Les chercheurs ont nommé l’enzyme FAST-PETase, acronyme de « functional, active, stable, and tolerant PETase », soit « PETase fonctionnelle, active, stable et tolérante », et ont trouvé sa structure exacte grâce à l’apprentissage automatique, ou machine learning. Un algorithme a été alimenté par 19 000 structures de protéines et a appris à prédire les positions des acides aminés dans une structure qui n’est pas optimisée pour leurs environnements locaux. Ils ont également utilisé l’algorithme pour réorganiser les acides aminés des types de PETase déjà existants dans de nouvelles positions et ont identifié de meilleures combinaisons. Ils ont ainsi abouti à une structure qui présentait une activité 2,4 fois supérieure à celle d’une enzyme PETase existante à 40 degrés Celsius et 38 fois supérieure à 50 degrés Celsius.
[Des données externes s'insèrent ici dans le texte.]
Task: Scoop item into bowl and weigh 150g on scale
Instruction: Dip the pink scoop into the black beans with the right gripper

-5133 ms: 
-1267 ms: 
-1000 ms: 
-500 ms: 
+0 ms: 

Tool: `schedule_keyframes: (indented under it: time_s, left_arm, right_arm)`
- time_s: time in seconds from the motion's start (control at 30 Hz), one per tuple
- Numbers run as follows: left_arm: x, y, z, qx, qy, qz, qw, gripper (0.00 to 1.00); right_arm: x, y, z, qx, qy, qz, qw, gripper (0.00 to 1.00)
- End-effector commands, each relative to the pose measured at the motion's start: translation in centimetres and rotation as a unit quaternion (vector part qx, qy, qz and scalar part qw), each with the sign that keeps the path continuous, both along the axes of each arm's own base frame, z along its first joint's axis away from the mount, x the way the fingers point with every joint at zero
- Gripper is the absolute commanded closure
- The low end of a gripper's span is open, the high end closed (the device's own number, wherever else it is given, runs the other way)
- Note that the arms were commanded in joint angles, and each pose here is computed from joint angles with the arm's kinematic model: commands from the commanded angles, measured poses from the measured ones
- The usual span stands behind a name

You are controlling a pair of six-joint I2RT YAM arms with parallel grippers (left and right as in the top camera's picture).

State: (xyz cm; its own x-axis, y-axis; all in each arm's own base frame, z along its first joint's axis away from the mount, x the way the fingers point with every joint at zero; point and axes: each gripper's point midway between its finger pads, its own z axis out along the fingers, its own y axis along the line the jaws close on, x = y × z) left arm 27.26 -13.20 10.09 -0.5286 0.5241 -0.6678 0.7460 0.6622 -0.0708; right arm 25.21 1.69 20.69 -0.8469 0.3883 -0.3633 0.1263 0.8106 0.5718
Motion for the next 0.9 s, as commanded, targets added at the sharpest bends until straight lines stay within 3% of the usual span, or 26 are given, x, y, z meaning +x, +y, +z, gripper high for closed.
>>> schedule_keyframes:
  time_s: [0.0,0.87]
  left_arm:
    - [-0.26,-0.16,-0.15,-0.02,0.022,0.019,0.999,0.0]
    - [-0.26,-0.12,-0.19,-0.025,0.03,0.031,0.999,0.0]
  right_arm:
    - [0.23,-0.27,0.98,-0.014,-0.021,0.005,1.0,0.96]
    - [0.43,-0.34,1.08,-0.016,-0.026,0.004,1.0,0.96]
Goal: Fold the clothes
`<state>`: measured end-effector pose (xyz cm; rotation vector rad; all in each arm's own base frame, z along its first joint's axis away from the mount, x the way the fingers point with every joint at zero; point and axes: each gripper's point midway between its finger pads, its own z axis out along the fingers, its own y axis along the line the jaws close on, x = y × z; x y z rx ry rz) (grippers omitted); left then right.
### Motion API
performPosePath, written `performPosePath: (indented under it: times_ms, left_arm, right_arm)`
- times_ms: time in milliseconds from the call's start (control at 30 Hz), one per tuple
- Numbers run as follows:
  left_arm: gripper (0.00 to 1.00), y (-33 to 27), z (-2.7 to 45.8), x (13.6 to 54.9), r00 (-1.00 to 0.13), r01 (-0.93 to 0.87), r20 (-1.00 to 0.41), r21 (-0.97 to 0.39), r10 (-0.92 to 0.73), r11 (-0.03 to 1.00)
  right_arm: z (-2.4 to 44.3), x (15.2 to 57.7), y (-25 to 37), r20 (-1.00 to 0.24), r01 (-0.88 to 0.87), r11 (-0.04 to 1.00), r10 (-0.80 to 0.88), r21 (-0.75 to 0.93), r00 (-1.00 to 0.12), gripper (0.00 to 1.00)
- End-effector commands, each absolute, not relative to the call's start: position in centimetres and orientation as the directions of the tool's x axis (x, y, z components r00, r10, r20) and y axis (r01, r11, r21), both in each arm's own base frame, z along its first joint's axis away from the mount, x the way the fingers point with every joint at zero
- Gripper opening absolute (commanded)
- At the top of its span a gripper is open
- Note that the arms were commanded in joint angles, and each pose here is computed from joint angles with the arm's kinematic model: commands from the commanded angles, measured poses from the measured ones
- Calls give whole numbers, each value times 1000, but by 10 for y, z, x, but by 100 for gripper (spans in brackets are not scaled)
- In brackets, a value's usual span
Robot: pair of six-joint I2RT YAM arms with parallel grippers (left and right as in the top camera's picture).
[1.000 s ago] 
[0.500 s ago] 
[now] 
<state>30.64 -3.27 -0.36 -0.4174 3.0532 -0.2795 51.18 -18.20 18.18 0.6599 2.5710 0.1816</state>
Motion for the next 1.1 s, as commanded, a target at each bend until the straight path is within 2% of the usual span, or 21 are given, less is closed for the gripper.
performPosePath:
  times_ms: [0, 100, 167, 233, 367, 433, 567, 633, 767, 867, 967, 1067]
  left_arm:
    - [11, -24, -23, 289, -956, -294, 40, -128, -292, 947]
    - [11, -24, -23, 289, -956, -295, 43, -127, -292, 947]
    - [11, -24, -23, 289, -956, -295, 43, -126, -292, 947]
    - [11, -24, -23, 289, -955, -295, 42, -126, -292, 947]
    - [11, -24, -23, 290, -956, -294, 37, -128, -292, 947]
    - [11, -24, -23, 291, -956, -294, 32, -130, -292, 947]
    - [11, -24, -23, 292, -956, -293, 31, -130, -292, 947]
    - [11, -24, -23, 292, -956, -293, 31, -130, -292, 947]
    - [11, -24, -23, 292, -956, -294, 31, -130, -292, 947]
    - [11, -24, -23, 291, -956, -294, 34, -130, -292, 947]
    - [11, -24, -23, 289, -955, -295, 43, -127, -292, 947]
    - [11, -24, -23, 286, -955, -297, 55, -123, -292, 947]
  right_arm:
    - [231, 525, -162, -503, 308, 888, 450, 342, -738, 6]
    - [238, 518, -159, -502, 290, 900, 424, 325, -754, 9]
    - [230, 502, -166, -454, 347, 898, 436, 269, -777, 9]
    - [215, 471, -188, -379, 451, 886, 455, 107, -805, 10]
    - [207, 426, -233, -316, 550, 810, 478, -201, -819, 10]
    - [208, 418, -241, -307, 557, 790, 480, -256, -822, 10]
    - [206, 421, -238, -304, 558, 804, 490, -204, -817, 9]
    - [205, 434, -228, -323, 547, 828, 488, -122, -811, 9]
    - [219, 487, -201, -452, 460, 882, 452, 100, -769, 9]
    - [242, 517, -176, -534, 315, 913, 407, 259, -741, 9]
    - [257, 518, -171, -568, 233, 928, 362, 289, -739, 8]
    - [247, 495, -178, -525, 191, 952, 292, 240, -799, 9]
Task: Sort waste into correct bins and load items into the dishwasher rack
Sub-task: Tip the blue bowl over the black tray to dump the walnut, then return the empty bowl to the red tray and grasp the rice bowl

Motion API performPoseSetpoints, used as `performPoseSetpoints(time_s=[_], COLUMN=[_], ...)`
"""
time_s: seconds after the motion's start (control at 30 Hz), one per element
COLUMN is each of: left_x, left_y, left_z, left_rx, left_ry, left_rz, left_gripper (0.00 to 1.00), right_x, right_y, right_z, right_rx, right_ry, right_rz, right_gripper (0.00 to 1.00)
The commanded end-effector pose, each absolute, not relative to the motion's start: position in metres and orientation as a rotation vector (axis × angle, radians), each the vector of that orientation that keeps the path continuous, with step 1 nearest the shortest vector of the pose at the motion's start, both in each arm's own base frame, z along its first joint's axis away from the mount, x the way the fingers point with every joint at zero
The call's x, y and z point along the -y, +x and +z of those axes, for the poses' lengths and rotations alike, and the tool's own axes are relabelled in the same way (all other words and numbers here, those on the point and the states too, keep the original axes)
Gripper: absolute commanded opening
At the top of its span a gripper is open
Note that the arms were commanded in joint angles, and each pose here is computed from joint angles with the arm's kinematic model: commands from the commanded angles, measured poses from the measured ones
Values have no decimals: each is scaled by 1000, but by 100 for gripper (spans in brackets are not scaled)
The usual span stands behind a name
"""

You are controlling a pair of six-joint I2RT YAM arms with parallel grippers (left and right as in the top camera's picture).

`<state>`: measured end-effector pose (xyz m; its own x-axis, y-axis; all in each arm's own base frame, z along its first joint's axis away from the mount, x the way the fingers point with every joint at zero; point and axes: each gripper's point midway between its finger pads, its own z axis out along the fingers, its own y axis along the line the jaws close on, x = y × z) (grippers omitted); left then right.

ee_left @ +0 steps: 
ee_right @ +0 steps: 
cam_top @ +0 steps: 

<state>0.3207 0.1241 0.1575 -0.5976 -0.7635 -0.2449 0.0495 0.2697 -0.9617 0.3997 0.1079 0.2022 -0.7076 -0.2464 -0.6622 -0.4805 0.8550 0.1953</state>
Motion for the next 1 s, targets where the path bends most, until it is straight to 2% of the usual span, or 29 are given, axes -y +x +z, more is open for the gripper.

Cette structure a ensuite été testée dans une gamme étendue de températures et de pH, et a continué à dépasser les performances des variantes existantes.
« Ce que l’on voit dans la nature est probablement optimal autour de chacun de ces acides aminés, du moins dans un contexte d’environnement local », a déclaré Alper. « Nous pouvons donc observer la protéine d’intérêt, commencer à passer en revue chacun des acides aminés qu’elle contient et examiner son propre micro-environnement. Cette approche nous permet de déterminer ce qui fonctionne et ce qui ne fonctionne pas. »
Alper et son équipe espèrent que leur enzyme sera plus évolutive que la plupart des autres et qu’elle mettra véritablement la PETase sur le devant de la scène pour lutter contre la crise mondiale du plastique. Déjà capable de résister à une série de conditions, la FAST-PETase doit maintenant prouver qu’elle peut à la fois être « portative et abordable à grande échelle industrielle ».
Tout d’abord, il faudra qu’Alper et son équipe testent la FAST-PETase sur les différents types de PET que l’on trouve dans nos déchets, ainsi que sur les particules que l’on trouve souvent dans les bouteilles en plastique ou sur le dessus des emballages en plastique lorsqu’ils sont recyclés. Si les chercheurs trouvent une enzyme ou un groupe d’enzymes suffisamment robustes pour être utilisés dans ces cas, ils sont convaincus de pouvoir aider à lutter contre les « milliards de tonnes » de déchets présents dans notre environnement.